Und so dauerte es leider nicht lange, bis meine Schwiegermutter das Regiment übernahm. Eigentlich war das überhaupt nicht geplant, ich hatte gedacht, sie würde vorbeikommen, um mit Jakob zu spielen oder mit ihm spazieren zu fahren. Martha verstand unter „Hilfe“ allerdings etwas völlig anderes. Bald war kein Bereich unseres Lebens vor ihr sicher. Meine Schwiegermutter bügelte ungefragt unsere Wäsche und suchte neue Vorhänge für das Kinderzimmer aus. Sie bestimmte, wie lange der Kleine schlafen sollte und was das richtige Spielzeug war. Bald schon musste ich fast dankbar sein, wenn sie abends endlich aus unserer Wohnung verschwand. Natürlich nur, um am nächsten Tag gleich wieder auf der Matte zu stehen! Wobei sie nicht wirklich „vor der Türe“ stand, sondern einfach aufsperrte. Eigentlich hatte Robert ihr den Schlüssel nur für Notfälle anvertraut, aber Martha kam und ging, wie es ihr passte. Natürlich hatten wir deshalb einen Riesenkrach.
„Sei doch froh, dass sie dir so viel abnimmt!“
Mein Mann sah mich verständnislos an, als ich mich lautstark bei ihm beschwerte.
„Sie nimmt mir nichts ab! Sie entmündigt mich!“
Konnte oder wollte er nicht verstehen, dass seine Mutter bei uns zu Hause inzwischen der Boss war?
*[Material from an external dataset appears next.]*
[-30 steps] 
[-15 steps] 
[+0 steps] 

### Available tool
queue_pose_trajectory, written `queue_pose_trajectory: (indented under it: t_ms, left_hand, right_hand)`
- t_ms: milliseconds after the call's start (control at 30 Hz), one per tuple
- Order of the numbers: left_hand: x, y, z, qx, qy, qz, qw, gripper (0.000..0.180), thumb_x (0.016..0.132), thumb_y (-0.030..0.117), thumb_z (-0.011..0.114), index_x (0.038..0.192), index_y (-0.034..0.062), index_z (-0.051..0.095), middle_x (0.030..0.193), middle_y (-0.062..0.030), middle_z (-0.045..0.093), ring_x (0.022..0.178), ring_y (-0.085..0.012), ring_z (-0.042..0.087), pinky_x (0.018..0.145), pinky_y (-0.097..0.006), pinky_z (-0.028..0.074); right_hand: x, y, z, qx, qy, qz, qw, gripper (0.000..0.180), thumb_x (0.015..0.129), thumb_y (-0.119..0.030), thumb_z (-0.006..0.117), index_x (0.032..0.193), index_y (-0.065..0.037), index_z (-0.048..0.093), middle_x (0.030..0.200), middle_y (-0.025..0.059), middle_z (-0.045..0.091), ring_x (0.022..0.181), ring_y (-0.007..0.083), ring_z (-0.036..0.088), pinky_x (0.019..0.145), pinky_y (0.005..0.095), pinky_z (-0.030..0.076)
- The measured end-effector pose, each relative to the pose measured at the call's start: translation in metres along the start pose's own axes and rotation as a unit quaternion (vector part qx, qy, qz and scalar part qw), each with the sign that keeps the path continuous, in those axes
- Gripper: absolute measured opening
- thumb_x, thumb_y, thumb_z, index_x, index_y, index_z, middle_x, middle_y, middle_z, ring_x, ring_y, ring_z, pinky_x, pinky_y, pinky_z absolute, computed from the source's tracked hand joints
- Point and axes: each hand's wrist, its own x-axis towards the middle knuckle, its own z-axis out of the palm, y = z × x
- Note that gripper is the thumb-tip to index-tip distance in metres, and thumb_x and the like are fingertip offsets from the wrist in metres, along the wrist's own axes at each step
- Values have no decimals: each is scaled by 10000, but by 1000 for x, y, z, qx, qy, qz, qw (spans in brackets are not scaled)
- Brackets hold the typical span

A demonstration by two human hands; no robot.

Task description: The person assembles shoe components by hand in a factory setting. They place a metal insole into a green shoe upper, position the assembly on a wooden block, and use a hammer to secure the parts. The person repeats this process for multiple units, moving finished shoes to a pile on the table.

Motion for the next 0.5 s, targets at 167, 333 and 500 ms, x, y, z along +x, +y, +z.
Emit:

Aber Robert hielt sich wie immer aus der Sache raus und langsam hatte ich das Gefühl, eigentlich mit meiner Schwiegermutter verheiratet zu sein.

Der Anfang vom Ende kam dann, als Jakob eines Tages krank wurde. Der Kleine hatte sich eine Erkältung eingefangen und der Kinderarzt beruhigte mich. Ich sollte mir keine Sorgen machen, in ein paar Tagen wäre alles wieder in Ordnung. Meine Schwiegermutter sah das allerdings anders. Voller Überzeugung erklärte sie mir, dass sie ab sofort Jakobs Pflege übernehmen würde. Und zwar bei sich zu Hause.
„Robert war auch oft krank. Und du kennst dich ja doch nicht aus.“
Sprachlos starrte ich sie an.
Ich weiß nicht, wie die Situation am Ende ausgegangen wäre, wenn nicht plötzlich Robert in der Türe gestanden wäre.
„Mama, ich glaube, du gehst jetzt besser.“
Verblüfft schaute Martha ihren Sohn an. Doch bevor sie noch etwas erwidern konnte, legte Robert seiner Mutter bestimmt den Arm um die Schultern und führte sie hinaus. Allerdings nicht, ohne ihr vorher noch den Schlüssel abzunehmen.

Nach diesem Abend haben wir lange nichts mehr von Martha gehört. Irgendwann hat sich die Lage etwas entspannt und mittlerweile besucht Robert seine Mutter wieder ab und zu. Ihr Verhältnis hat sich verändert und auch ich halte mich so gut wie möglich von Martha fern. Das ist speziell zu Weihnachten oder an Geburtstagen eine echte Herausforderung, sie hat sich Dinge heraus genommen, die einfach zu viel waren. Trotzdem bin ich nicht sicher, ob Martha versteht, warum Robert sich letztendlich hinter mich und unser Kind gestellt hat. Ich bin froh, dass er im entscheidenden Moment Position bezogen hat. Ich glaube nicht, dass unsere Ehe andernfalls auf Dauer eine Chance gehabt hätte.

* Die Personen und die Handlung dieser Geschichte sind frei erfunden. Etwaige Ähnlichkeiten mit tatsächlichen Begebenheiten oder lebenden oder verstorbenen Personen wären rein zufällig. Spezielle Schreibweisen (Fachbegriffe, Gender-Bezeichnungen usw.) wurden in der von der Autorin übermittelten Form übernommen.